One of the complexities of an effective leadership style is that there is no magic formula although we recognise it when we see it. There are effective leaders who are selfless humble servants and visionaries who are able to manage their egos to make room for other people and other strategies. In contrast at the other end of the scale there are those bordering on being narcissistic, self absorbed and arrogant, whose energy and utter self-belief carries all before them. In between there are many other effective styles too.
In mental toughness terms as a leader it is important to be outcome focused with a healthy dose of empathy. This mindset enables you to power through all kinds of interference towards your goal but still be connected enough with your people to take them with you.
I believe that with every leadership style a strong ego is an important prerequisite but that your long term success comes from effectively managing how you mask this ego, so as not to disenfranchise a large number of your team.
I was therefore interested to read this post by author S.Chris Edmonds who also believes that effective leaders need a healthy ego but suggests that it’s part of a process rather than an inherent trait. This post was first published by the excellent Fast Company magazine.

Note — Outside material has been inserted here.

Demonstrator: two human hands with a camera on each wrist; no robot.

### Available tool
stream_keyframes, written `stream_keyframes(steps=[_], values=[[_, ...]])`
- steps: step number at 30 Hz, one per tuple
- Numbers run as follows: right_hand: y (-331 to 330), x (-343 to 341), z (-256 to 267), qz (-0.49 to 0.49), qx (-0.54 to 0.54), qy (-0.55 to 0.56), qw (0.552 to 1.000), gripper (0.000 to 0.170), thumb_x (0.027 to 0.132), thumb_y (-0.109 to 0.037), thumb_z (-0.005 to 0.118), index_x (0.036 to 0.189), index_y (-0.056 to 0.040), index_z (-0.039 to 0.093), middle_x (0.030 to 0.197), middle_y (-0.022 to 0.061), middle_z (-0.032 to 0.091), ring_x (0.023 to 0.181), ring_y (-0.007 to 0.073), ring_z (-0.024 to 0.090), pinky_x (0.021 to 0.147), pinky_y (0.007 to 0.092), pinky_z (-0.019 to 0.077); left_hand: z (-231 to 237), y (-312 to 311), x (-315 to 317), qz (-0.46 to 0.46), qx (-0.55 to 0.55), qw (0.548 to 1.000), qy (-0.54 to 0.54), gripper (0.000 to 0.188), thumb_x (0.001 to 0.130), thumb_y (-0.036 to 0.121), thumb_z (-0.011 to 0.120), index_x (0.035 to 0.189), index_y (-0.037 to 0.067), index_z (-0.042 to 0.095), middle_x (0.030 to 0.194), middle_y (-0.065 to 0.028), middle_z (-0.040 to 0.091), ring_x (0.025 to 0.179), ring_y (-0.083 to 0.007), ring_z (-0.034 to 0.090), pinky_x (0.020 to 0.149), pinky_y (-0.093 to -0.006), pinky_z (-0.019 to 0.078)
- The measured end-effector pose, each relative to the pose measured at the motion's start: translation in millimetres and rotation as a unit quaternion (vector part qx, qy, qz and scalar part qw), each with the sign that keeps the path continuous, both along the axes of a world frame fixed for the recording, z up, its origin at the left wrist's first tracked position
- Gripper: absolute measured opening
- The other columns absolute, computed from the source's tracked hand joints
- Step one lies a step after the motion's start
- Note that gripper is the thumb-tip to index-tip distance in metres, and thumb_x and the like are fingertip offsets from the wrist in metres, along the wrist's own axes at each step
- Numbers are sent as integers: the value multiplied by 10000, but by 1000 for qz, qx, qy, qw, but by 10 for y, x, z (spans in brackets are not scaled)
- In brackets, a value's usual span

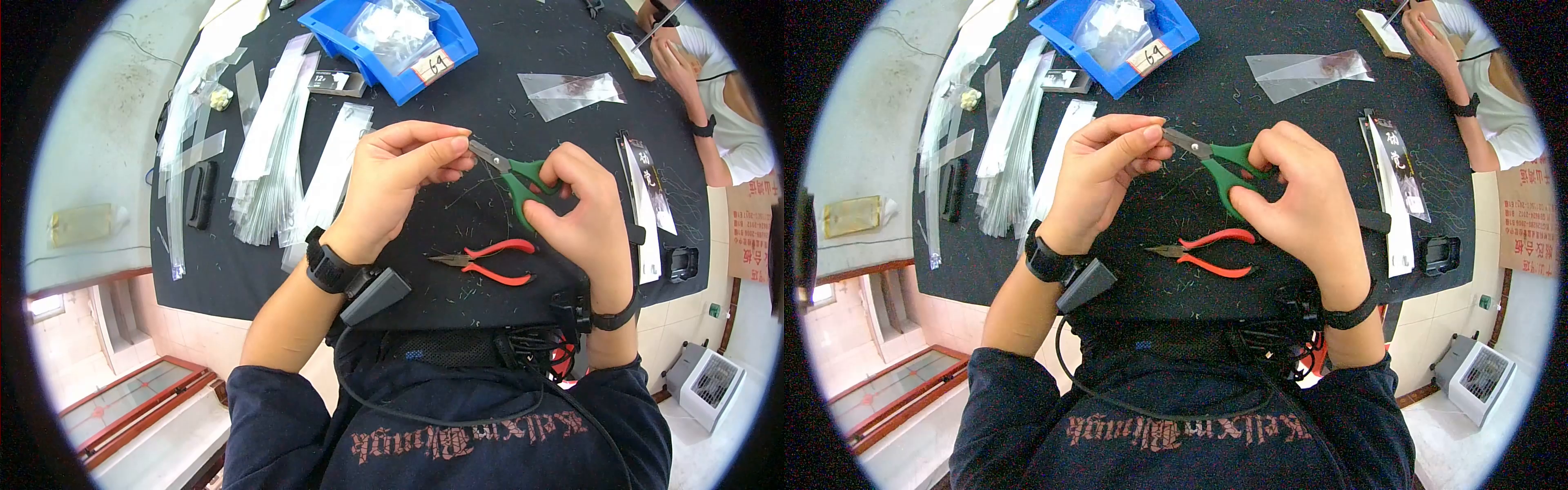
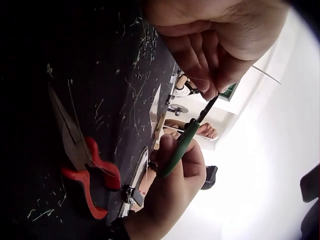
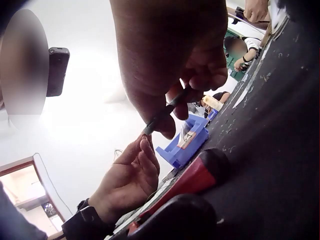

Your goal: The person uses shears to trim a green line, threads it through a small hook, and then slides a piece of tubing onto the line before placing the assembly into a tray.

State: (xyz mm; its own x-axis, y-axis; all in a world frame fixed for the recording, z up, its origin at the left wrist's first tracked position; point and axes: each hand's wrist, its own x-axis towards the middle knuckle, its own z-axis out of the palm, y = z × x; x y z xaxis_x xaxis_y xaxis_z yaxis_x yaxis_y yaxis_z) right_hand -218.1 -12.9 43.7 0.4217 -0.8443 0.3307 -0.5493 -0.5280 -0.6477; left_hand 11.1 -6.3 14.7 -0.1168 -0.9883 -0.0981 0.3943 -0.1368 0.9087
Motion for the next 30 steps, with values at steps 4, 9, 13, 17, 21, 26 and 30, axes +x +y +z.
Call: stream_keyframes(steps=[4,9,13,17,21,26,30], values=[[3,4,2,-1,3,-4,1000,222,649,-63,700,734,-16,501,712,83,497,604,219,503,535,313,400,3,2,-3,2,19,1000,7,155,914,72,664,1052,8,693,916,-104,721,820,-153,700,719,-243,561],[-2,5,1,1,-4,-2,1000,225,648,-61,703,733,-16,500,709,80,495,604,214,500,534,312,398,-5,-3,0,-2,32,999,24,155,918,76,658,1055,11,693,922,-103,722,826,-149,701,722,-239,564],[2,11,6,-4,0,-1,1000,232,646,-62,709,734,-17,499,709,78,495,605,211,499,534,312,398,-24,2,-6,-8,49,997,62,156,923,83,652,1055,12,693,934,-97,723,833,-148,702,727,-240,564],[10,13,24,-6,1,2,1000,235,646,-61,710,735,-17,497,710,77,496,607,210,499,534,313,397,-25,5,-11,-7,51,997,54,159,925,87,649,1057,9,692,944,-96,723,840,-149,702,732,-243,565],[8,5,18,-5,3,4,1000,232,651,-55,706,738,-10,495,707,83,495,604,214,502,531,317,395,-23,6,-8,-8,49,997,54,163,926,86,647,1062,7,690,941,-101,723,841,-151,702,737,-247,565],[9,-1,30,-4,7,1,1000,222,657,-50,698,734,-5,494,702,88,492,599,219,504,527,321,395,-15,8,-12,-10,46,997,53,169,924,86,651,1068,6,689,935,-103,723,840,-151,702,739,-247,565],[23,-3,35,-14,4,19,1000,225,655,-51,699,729,-7,492,708,102,500,631,255,523,561,341,412,0,11,-20,-4,49,998,31,171,921,85,656,1066,2,689,934,-106,723,832,-151,701,740,-249,564]])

Edmonds explains “Your ego is an asset and devaluing your ego stunts your development as a leader and makes it harder to champion a healthy, inspirational work culture”. He continues by suggesting, “embracing your ego doesn’t automatically make you a raging narcissist, either. Instead, it can give you a personal advantage that, if you harness it appropriately, translates into a competitive advantage for you and your organization. Your ego is a good thing. You came into this world with it and it provides the essential framework through which you understand the world and your place within it.”
There are many different views on the role of ego from many different experts but I like the framework created by researchers Le Xuan and Hy Jane Loevinger who suggest that our egos help us move through the following four stages:
- Self-centeredness (“What do I think is important?”)
- Group-centeredness (“How can I fit in to what the group thinks is important?”)
- Independence (“I’m the leader of my own destiny”)
- Group affiliation (“How can I, amid constant change and disruption, become self-actualized while also demonstrating to others how to make their own way?”)
The fourth stage is characterized by comfort with ambiguity and the innate complexity of real people and situations. This progression suggests that ego isn’t a malevolent “thing” after all , that in fact its just a process.
And it’s entirely different from egotism, narcissism, arrogance, and the other traits with which we tend to hastily conflate it.
In practice, “having an ego” simply means understanding the worldview through which you act—in order to get your own needs met as well as the needs of others. And that, of course, is in every leader’s job description.
Take that fourth stage of ego development, about becoming “self-actualized while also demonstrating to others how to make their own way.” Isn’t that what leadership is all about?
It’s dualistic: Yes, you must serve and support and help and encourage. And to do that, you must be compassionate and humble. But before you can do any of those things, you need to develop confidence in yourself—not arrogance, but well justified faith in your own abilities.
That takes discovering how you—uniquely—can support both yourself and other people to go through the same process, to “self-actualize” in reaction to all the messiness of business and life.
In another view, the veteran leadership researcher Deborah Rowland commented in the Harvard Business Review;
“Leadership development must start by working on the inner game. It’s very hard for leaders to have courageous conversations . . . until they’ve built their systemic capacity to view disturbances as transformational, not dysfunctional.” Or in other words, until they’ve gotten to know and supported themselves properly.
Can you imagine anything on earth more appropriately pride-inspiring than reaching this level of individual development, not just as a leader but as a person? Ego isn’t the antithesis of “servant leadership” or the enemy of an inspiring, engaging, productive work culture that you and your team can be proud of. It’s the underpinning of it.
And experts who’ve studied how the most effective work cultures develop, claim that a truly purpose-driven company is made up of people who see what the company does as supporting things they already personally believe in. Without that alignment, it all falls apart.
So, in summarising my view, I think leaders need an ego to be able to lead and as Deborah Rowland says an ego helps leaders to view “disturbances as transformational, not dysfunctional.” You need an ego to overcome the constant resistance that you face – you just need to keep it as a positive force and not be tempted by the dark side.